_Description of the task_
The required output is the lines below from the line containing "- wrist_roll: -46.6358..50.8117" to the line containing "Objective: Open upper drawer", inclusive, retyped exactly. No other lines belong in it.
........
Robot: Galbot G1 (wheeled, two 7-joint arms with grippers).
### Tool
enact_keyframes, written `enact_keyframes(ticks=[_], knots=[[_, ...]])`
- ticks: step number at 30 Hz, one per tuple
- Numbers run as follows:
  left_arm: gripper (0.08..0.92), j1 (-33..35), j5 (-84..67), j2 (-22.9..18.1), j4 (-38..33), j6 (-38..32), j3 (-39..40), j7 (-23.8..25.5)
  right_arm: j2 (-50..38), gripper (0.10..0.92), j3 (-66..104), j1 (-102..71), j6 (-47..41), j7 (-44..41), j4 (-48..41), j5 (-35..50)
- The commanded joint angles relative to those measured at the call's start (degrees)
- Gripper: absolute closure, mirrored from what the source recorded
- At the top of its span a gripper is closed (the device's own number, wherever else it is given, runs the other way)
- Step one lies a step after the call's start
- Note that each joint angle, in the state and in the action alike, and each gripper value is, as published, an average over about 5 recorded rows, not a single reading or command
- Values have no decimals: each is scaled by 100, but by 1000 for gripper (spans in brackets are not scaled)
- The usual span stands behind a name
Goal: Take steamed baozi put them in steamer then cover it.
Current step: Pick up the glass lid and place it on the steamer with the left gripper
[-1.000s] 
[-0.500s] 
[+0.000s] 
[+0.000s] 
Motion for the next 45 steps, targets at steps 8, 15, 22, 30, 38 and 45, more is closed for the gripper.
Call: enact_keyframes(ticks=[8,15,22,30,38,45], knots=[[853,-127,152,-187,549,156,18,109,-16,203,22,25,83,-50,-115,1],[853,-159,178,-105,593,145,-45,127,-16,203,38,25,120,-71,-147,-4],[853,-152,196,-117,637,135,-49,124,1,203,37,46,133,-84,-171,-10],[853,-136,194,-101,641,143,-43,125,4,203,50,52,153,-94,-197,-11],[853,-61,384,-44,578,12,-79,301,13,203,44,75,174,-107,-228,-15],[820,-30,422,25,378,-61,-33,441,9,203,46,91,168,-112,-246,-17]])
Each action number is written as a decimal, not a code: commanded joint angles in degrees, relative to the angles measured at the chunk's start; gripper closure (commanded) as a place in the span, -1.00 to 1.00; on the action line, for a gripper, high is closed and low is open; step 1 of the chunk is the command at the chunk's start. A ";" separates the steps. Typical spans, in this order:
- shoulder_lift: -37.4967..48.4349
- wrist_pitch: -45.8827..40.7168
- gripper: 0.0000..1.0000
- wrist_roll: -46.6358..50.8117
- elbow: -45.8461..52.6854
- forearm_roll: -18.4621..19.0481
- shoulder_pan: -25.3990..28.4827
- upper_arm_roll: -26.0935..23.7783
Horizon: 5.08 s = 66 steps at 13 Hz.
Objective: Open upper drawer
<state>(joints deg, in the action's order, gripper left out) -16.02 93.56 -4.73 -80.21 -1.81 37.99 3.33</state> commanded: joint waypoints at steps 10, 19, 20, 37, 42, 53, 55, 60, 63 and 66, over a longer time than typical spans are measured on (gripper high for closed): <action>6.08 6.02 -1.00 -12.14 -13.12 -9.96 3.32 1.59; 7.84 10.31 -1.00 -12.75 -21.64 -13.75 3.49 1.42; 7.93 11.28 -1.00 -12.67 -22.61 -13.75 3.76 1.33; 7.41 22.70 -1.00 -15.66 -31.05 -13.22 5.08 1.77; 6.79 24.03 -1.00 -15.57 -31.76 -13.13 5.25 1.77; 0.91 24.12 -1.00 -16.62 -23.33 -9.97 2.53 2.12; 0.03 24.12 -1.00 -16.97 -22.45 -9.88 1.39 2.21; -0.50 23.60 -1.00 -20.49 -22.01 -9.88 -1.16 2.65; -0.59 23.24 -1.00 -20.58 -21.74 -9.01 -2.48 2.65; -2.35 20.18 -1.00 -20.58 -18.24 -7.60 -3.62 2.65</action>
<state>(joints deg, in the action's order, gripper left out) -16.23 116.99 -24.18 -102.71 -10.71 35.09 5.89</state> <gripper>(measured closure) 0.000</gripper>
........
_Response_
- wrist_roll: -46.6358..50.8117
- elbow: -45.8461..52.6854
- forearm_roll: -18.4621..19.0481
- shoulder_pan: -25.3990..28.4827
- upper_arm_roll: -26.0935..23.7783
Horizon: 5.08 s = 66 steps at 13 Hz.
Objective: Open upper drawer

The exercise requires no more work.